In this episode, we talk with David Stasavage, dean at NYU social sciences on the history and first principles of democracy, the role of democracy in state, economic, and technological development, and the future of democracy.
Did the Greeks actually ‘invent’ democracy? What do we mean by ‘democracy’ anyways? It’s always a caricatured term. How did the Rashidun Caliphates in the early Islamic empire demonstrate democracy? Why did democracy decline from the Abbasids onwards and in China too? Does adopting democracy automatically turbocharge economic development and innovation? Does democracy reduce inequality in society? What are the evidence for all the above claims and counter-claims?
My guest today spent the past 20+ years researching representative institutions and the evolution of democracy across different regions of the world and he’s got an interesting conclusion: democratic thinking even existed in pre-13th century Europe and pre-Magna Carta too.
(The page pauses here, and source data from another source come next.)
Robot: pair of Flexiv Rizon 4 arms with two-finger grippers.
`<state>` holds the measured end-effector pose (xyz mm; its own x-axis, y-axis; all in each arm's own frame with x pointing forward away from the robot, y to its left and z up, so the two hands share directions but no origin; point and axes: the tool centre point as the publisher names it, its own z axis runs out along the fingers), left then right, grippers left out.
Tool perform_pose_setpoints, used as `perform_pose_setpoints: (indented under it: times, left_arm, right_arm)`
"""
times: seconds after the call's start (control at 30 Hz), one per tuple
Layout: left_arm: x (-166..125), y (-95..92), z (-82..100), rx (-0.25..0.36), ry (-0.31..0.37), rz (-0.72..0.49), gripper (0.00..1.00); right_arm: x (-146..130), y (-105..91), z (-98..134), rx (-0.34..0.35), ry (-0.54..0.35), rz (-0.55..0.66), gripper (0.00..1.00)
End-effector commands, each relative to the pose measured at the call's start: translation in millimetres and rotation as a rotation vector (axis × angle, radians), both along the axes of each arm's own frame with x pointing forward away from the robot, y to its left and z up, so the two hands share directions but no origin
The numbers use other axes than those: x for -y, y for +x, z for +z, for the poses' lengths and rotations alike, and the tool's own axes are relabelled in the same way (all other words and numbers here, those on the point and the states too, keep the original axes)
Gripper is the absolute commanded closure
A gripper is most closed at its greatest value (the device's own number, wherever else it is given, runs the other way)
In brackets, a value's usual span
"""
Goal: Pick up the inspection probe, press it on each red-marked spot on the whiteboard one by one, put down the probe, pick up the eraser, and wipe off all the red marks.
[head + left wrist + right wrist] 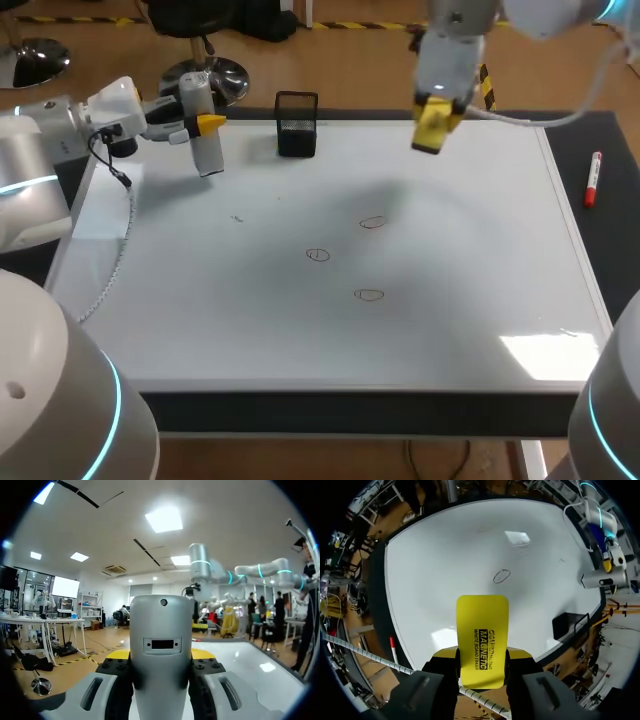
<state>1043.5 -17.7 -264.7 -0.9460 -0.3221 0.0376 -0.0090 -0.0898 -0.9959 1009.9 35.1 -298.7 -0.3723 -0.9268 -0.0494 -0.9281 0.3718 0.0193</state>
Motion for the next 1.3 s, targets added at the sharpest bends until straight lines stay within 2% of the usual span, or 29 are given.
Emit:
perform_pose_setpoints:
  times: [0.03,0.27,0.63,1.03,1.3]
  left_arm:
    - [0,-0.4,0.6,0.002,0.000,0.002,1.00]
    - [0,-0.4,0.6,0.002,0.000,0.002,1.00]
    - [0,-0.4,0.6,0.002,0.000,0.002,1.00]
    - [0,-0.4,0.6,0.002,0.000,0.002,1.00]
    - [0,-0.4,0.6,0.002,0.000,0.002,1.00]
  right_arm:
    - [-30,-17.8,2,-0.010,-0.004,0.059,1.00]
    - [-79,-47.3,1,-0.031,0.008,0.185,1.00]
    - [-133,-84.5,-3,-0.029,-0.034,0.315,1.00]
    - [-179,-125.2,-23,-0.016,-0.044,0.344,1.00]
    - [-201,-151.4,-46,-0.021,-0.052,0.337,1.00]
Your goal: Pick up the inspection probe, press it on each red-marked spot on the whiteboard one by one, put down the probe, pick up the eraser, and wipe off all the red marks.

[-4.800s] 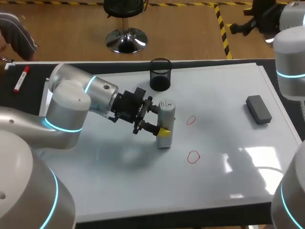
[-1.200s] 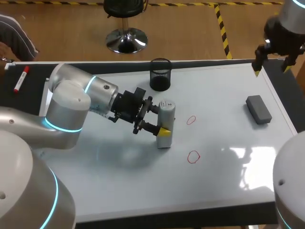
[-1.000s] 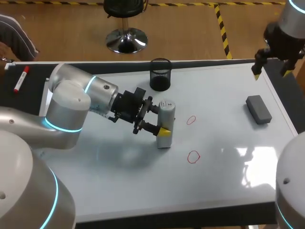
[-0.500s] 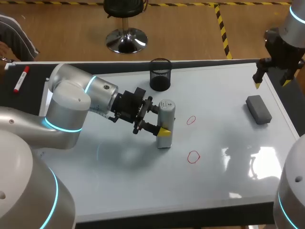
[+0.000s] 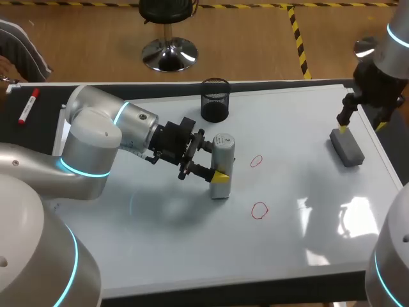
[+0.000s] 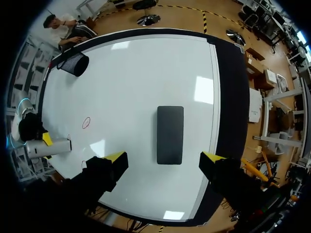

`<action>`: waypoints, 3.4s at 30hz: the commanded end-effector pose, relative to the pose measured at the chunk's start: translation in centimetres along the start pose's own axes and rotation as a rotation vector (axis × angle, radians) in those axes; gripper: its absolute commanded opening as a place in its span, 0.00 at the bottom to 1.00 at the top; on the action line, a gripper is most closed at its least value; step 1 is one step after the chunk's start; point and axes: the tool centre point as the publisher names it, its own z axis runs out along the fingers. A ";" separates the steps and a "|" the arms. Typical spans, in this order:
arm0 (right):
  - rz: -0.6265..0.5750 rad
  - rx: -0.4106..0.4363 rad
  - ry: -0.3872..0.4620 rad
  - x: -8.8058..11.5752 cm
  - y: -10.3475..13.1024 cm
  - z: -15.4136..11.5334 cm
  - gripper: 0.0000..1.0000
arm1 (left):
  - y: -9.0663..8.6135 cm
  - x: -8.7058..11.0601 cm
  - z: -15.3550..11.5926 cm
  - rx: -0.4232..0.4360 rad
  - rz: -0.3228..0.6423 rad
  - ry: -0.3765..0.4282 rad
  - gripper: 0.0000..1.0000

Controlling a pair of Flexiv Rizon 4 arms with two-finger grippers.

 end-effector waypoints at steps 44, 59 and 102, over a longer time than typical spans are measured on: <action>-0.044 0.017 -0.009 1.1 0.0 7.0 1.00 | 0.8 0.1 0.3 0.004 0.001 -0.002 0.00; -0.012 0.015 -0.030 0.4 0.1 7.5 1.00 | 0.8 0.1 0.3 0.004 0.001 -0.002 0.00; 0.158 -0.016 -0.087 1.3 1.7 6.8 1.00 | 0.8 0.1 0.3 0.004 0.001 -0.002 0.00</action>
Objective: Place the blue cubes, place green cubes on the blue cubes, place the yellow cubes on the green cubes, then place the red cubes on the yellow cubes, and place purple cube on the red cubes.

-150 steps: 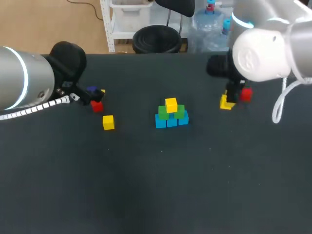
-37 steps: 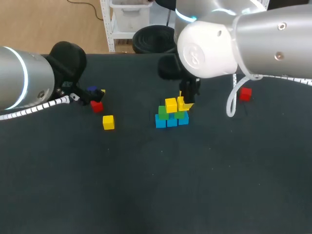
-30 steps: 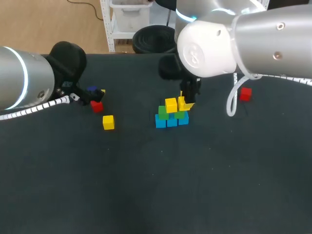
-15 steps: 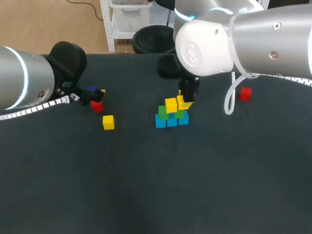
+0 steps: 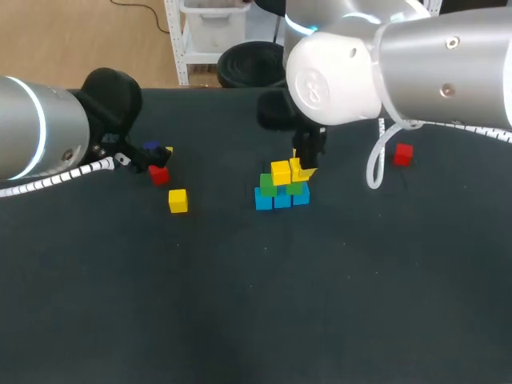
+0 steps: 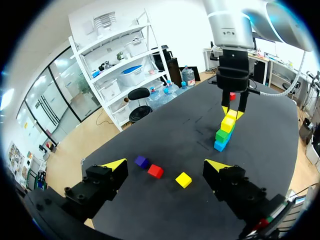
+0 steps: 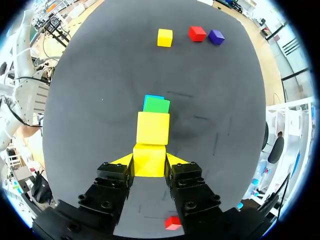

David Stasavage (@stasavage) is the Dean of Social Sciences at New York University and Professor of Political Science who wrote the recent book The Decline and Rise of Democracy. We talk about in the podcast:
- the first principles and definitions of what we exactly mean by 'democracy'
- a compressed summary of the origins, and pre-17th century non-European early forms of democracy in the Islamic world, China, Africa.
- democracy, institution-building, and state development in early Rashidun Caliphates, Umayyads and Chinese empires.
- Does adopting democracy automatically lead to more economic development and innovation?
- The reasons for the development of late democracy in Europe.
- The reasons for the development of the democratic model in the United States.
- Technology and the future of democracy in the world.